The Court will be empowered to grant any remedy to bring the oppression to an end, which oftentimes is an Order that the majority shareholder purchase the minority’s shares at a fair price. This is normally the most reasonable remedy because it allows the minority to realise the value of their interest in the company and puts an end to the unfairness – but does not destroy the company. Nonetheless, the Court has a wide jurisdiction to craft any appropriate remedy it deems fit.
Just and Equitable Winding Up
A shareholder may also apply to the Court to wind up a company where it is “just and equitable” to do so. This area of the law overlaps largely with that of the oppression remedy as the Court will also be guided by the concept of fairness. Notwithstanding the corporate structure, the Court can impose equitable considerations on the relationship among the shareholders. A just and equitable winding up situation often features elements of legitimate expectation or mutual trust and confidence among the shareholders, a breach of which may then justify the winding up of the company.
The jurisdiction under a just and equitable winding up is wider than that of oppression, as it can apply in a fault-neutral situation. For instance, where there was a mutual breakdown in the relationship between the shareholders, neither party is really to blame.
Common grounds relied on in a just and equitable winding up are where there is a loss of the substratum or the sole purpose of the company, where there is an irretrievable breakdown in the trust and confidence among the shareholders, or in a situation of a shareholders’ deadlock.
The only relief that can be granted by the Court is that of a winding up of a company.

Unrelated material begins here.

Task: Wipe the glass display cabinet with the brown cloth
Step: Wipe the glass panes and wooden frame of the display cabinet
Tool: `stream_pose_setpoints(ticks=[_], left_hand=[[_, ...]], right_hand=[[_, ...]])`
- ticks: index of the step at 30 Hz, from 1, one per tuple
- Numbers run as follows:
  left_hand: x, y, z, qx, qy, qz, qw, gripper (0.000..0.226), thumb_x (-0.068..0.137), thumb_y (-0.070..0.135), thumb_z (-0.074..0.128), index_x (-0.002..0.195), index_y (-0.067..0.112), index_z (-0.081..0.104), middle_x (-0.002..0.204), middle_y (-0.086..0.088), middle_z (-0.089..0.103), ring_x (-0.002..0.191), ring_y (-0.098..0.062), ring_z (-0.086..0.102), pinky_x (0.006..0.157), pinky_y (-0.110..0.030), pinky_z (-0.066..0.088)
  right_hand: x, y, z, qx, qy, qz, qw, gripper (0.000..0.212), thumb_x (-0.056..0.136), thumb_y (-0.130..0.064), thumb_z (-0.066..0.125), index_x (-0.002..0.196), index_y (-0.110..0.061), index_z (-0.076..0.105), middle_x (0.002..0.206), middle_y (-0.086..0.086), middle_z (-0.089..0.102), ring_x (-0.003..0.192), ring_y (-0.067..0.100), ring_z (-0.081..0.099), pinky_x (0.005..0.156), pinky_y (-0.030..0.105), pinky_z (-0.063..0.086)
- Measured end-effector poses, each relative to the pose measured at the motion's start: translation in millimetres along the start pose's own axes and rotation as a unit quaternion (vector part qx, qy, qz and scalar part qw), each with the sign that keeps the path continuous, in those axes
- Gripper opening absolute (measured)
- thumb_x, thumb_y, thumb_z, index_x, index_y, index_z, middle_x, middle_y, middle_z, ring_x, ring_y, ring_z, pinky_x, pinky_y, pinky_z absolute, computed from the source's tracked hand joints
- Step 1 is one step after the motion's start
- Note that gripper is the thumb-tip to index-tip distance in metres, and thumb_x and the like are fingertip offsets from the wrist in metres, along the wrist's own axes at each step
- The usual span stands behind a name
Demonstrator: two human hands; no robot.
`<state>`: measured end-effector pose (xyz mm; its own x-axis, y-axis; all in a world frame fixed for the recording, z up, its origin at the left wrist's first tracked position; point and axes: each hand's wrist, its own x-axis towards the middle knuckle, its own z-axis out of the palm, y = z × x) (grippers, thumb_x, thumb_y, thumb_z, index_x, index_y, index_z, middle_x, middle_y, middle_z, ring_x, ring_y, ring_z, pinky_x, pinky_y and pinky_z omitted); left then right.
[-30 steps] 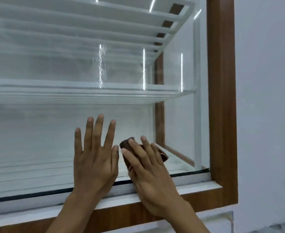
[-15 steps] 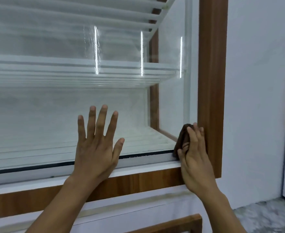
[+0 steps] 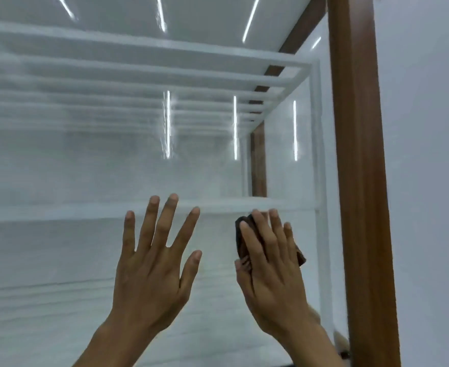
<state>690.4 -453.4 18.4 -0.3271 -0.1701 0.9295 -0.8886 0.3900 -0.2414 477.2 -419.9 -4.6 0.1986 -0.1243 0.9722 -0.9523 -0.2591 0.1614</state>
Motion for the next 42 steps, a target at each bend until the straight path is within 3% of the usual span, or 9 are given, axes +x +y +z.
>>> stream_pose_setpoints(ticks=[4, 8, 11, 16, 21, 28, 34, 39, 42], left_hand=[[115, -64, -38, 0.019, 0.012, -0.043, 0.999, 0.066, 0.1, 0.049, 0.028, 0.159, 0.023, 0.019, 0.169, -0.011, 0.009, 0.157, -0.031, 0.005, 0.125, -0.058, 0.005], [215, -113, -78, 0.02, 0.006, -0.071, 0.997, 0.066, 0.1, 0.048, 0.029, 0.159, 0.021, 0.019, 0.169, -0.012, 0.008, 0.157, -0.032, 0.005, 0.124, -0.059, 0.006], [271, -135, -99, 0.009, 0.007, -0.064, 0.998, 0.066, 0.099, 0.05, 0.031, 0.159, 0.021, 0.023, 0.168, -0.012, 0.012, 0.156, -0.033, 0.008, 0.124, -0.06, 0.009], [324, -168, -127, 0.002, -0.002, -0.05, 0.999, 0.061, 0.101, 0.049, 0.034, 0.157, 0.026, 0.027, 0.167, -0.011, 0.018, 0.156, -0.031, 0.011, 0.125, -0.053, 0.013], [300, -210, -148, 0.009, -0.042, -0.034, 0.999, 0.058, 0.102, 0.047, 0.029, 0.157, 0.027, 0.028, 0.167, -0.009, 0.019, 0.156, -0.028, 0.011, 0.126, -0.052, 0.01], [260, -284, -155, -0.028, 0.02, -0.053, 0.998, 0.06, 0.104, 0.044, 0.024, 0.156, 0.015, 0.029, 0.165, -0.015, 0.018, 0.156, -0.03, 0.01, 0.128, -0.048, 0.004], [245, -291, -150, -0.088, 0.038, -0.036, 0.995, 0.061, 0.105, 0.044, 0.021, 0.156, 0.012, 0.028, 0.165, -0.015, 0.017, 0.156, -0.032, 0.011, 0.127, -0.048, 0.008], [239, -294, -150, -0.117, 0.05, -0.039, 0.991, 0.066, 0.105, 0.043, 0.017, 0.156, 0.001, 0.02, 0.164, -0.017, 0.017, 0.156, -0.031, 0.011, 0.127, -0.047, 0.008], [233, -291, -151, -0.102, 0.033, -0.047, 0.993, 0.068, 0.105, 0.045, 0.012, 0.156, -0.001, 0.019, 0.165, -0.019, 0.015, 0.155, -0.033, 0.01, 0.127, -0.047, 0.004]], right_hand=[[166, 40, -23, -0.001, 0.095, 0.176, 0.98, 0.062, 0.101, -0.034, 0.042, 0.156, -0.02, 0.017, 0.166, 0.002, 0.021, 0.157, 0.025, -0.002, 0.122, 0.062, -0.005], [310, 47, -43, -0.051, 0.095, 0.199, 0.974, 0.061, 0.097, -0.031, 0.046, 0.152, -0.019, 0.023, 0.16, 0.0, 0.024, 0.152, 0.028, 0.013, 0.117, 0.058, 0.012], [378, 20, -41, -0.045, 0.104, 0.169, 0.979, 0.061, 0.095, -0.027, 0.047, 0.152, -0.015, 0.027, 0.152, 0.005, 0.03, 0.133, 0.033, 0.035, 0.106, 0.05, 0.026], [414, 9, -40, -0.063, 0.055, 0.016, 0.996, 0.056, 0.099, -0.025, 0.047, 0.153, -0.017, 0.031, 0.153, 0.003, 0.034, 0.134, 0.031, 0.034, 0.106, 0.047, 0.03], [420, -26, -29, -0.06, 0.153, 0.325, 0.931, 0.056, 0.098, -0.018, 0.051, 0.15, -0.02, 0.03, 0.154, 0.011, 0.034, 0.132, 0.037, 0.036, 0.104, 0.059, 0.032], [440, -178, 24, 0.02, -0.037, -0.03, 0.999, 0.056, 0.102, -0.024, 0.047, 0.156, -0.02, 0.032, 0.163, 0.005, 0.029, 0.154, 0.03, 0.019, 0.125, 0.049, 0.014], [440, -149, 18, 0.015, 0.157, 0.347, 0.925, 0.058, 0.097, -0.012, 0.046, 0.151, -0.013, 0.027, 0.16, 0.015, 0.028, 0.153, 0.041, 0.013, 0.119, 0.063, 0.019], [441, -231, 46, 0.034, -0.038, -0.033, 0.998, 0.054, 0.104, -0.027, 0.034, 0.156, -0.014, 0.03, 0.165, 0.005, 0.025, 0.156, 0.028, 0.01, 0.124, 0.057, 0.009], [400, -174, 31, 0.015, 0.036, 0.107, 0.993, 0.054, 0.1, -0.014, 0.036, 0.154, -0.013, 0.031, 0.162, 0.01, 0.031, 0.154, 0.034, 0.017, 0.122, 0.06, 0.016]])
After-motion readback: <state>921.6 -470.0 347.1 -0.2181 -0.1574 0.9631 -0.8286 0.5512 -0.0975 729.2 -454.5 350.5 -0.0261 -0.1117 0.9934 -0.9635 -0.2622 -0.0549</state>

The shareholder would then only be entitled to any excess proceeds from the liquidation of the company’s assets.
These are merely three of the more important weaponry available to an aggrieved minority shareholder in attempting to seek relief against any abuse by the majority. All three lead to very different results, where a statutory derivative action seeks relief and damages for the company, an oppression remedy is for a wide range of personal relief for the shareholder, and the just and equitable remedy results in the winding up of a company. While not slaying the dragon of Foss v Harbottle,these remedies, in appropriate circumstances, allow a minority to outflank the beast and thereby pierce the majority’s armour.